■ **What you should do**:
In the data below, which lines hold the word "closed"? Copy them.

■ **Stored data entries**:
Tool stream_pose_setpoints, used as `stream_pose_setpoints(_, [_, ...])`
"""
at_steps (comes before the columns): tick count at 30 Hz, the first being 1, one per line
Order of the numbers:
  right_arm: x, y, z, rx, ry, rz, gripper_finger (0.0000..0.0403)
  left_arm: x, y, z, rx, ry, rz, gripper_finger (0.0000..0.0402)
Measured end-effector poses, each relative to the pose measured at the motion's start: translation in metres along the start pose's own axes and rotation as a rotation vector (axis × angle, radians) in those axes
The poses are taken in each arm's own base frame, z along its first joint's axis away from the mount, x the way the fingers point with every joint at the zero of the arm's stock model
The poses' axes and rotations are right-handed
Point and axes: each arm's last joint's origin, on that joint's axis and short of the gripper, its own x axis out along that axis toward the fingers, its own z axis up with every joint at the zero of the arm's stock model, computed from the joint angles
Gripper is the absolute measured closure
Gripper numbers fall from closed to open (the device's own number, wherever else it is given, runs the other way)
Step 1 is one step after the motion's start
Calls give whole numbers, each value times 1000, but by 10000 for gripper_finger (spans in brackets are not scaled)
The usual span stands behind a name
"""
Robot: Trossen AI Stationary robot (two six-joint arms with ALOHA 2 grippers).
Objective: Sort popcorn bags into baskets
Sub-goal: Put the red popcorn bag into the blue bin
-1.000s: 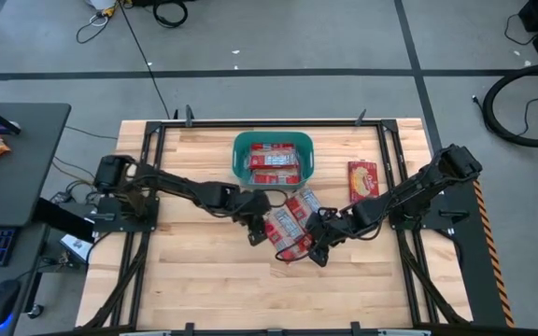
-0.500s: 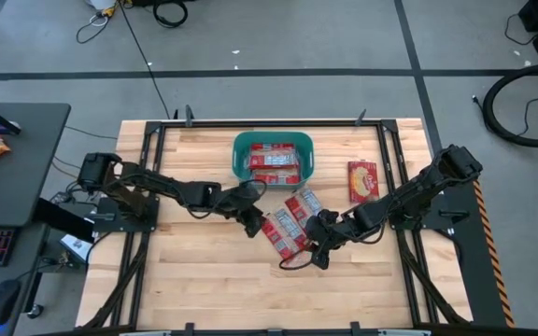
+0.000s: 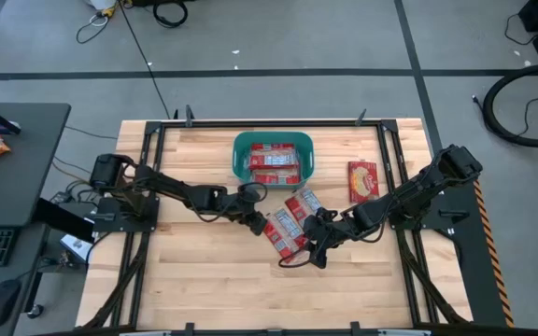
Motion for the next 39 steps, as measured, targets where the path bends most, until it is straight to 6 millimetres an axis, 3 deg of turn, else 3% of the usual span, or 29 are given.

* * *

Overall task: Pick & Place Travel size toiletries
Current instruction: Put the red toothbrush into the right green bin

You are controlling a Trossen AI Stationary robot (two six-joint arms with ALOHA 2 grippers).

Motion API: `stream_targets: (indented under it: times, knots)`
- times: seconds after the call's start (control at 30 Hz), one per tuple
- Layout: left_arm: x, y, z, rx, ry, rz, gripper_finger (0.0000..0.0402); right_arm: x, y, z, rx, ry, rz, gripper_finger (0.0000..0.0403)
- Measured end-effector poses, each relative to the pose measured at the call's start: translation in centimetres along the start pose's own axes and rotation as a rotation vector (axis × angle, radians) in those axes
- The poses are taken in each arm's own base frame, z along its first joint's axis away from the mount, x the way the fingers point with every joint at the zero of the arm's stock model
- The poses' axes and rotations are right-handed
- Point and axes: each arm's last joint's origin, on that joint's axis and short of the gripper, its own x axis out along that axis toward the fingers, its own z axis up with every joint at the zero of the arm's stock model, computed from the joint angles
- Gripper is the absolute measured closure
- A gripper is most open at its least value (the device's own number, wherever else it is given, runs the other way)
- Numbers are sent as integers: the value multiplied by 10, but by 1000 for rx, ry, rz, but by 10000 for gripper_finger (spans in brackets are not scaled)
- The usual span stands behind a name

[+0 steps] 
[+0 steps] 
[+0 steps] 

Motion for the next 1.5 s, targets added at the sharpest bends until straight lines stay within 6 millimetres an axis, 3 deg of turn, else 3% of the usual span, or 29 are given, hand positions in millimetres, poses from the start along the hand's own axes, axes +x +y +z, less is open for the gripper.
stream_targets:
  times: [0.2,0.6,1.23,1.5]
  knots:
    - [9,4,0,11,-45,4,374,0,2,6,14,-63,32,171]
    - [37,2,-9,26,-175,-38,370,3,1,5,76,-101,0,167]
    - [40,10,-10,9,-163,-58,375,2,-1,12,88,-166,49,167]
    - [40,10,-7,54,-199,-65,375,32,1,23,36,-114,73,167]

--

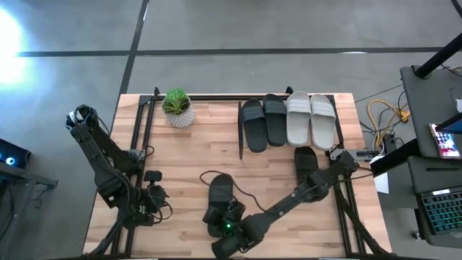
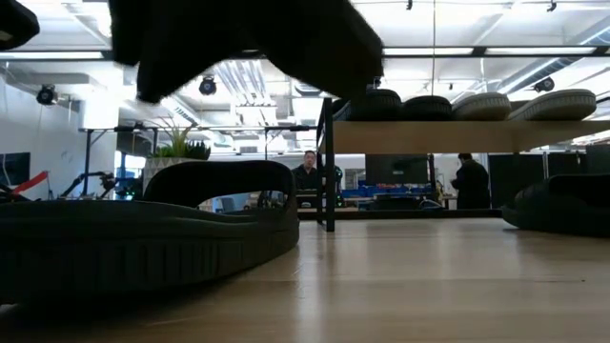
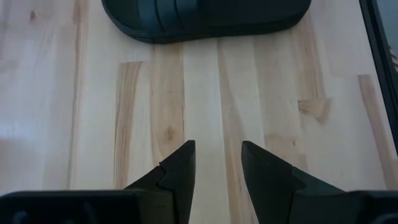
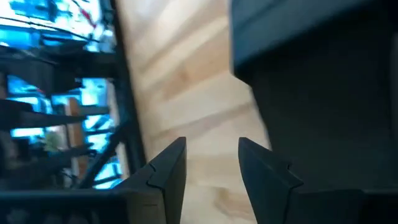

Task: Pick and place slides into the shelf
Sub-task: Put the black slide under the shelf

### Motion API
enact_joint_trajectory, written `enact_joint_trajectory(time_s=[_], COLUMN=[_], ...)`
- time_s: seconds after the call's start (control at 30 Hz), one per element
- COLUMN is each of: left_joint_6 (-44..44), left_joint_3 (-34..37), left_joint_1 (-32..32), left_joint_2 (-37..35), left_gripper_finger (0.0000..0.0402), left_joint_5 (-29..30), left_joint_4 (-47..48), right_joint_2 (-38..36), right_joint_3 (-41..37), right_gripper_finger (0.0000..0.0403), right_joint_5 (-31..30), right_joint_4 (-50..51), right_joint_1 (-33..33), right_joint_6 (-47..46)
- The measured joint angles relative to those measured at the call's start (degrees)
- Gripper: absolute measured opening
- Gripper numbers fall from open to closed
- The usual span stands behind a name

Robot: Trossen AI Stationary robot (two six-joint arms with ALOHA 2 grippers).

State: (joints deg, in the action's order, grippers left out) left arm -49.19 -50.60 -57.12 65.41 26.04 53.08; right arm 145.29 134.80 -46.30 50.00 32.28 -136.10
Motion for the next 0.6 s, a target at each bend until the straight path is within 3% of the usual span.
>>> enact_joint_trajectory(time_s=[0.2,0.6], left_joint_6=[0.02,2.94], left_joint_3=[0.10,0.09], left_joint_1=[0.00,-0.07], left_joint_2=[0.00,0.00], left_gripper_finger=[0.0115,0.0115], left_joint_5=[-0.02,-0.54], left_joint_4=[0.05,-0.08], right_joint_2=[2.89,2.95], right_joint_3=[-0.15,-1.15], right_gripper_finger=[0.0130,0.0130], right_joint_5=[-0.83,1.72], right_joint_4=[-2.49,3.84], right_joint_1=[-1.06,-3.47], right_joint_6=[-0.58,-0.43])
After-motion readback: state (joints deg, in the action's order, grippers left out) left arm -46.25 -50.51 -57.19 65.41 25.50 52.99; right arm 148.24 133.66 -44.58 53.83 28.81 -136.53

■ **Written answer**:
Gripper numbers fall from closed to open (the device's own number, wherever else it is given, runs the other way)
- Gripper numbers fall from open to closed

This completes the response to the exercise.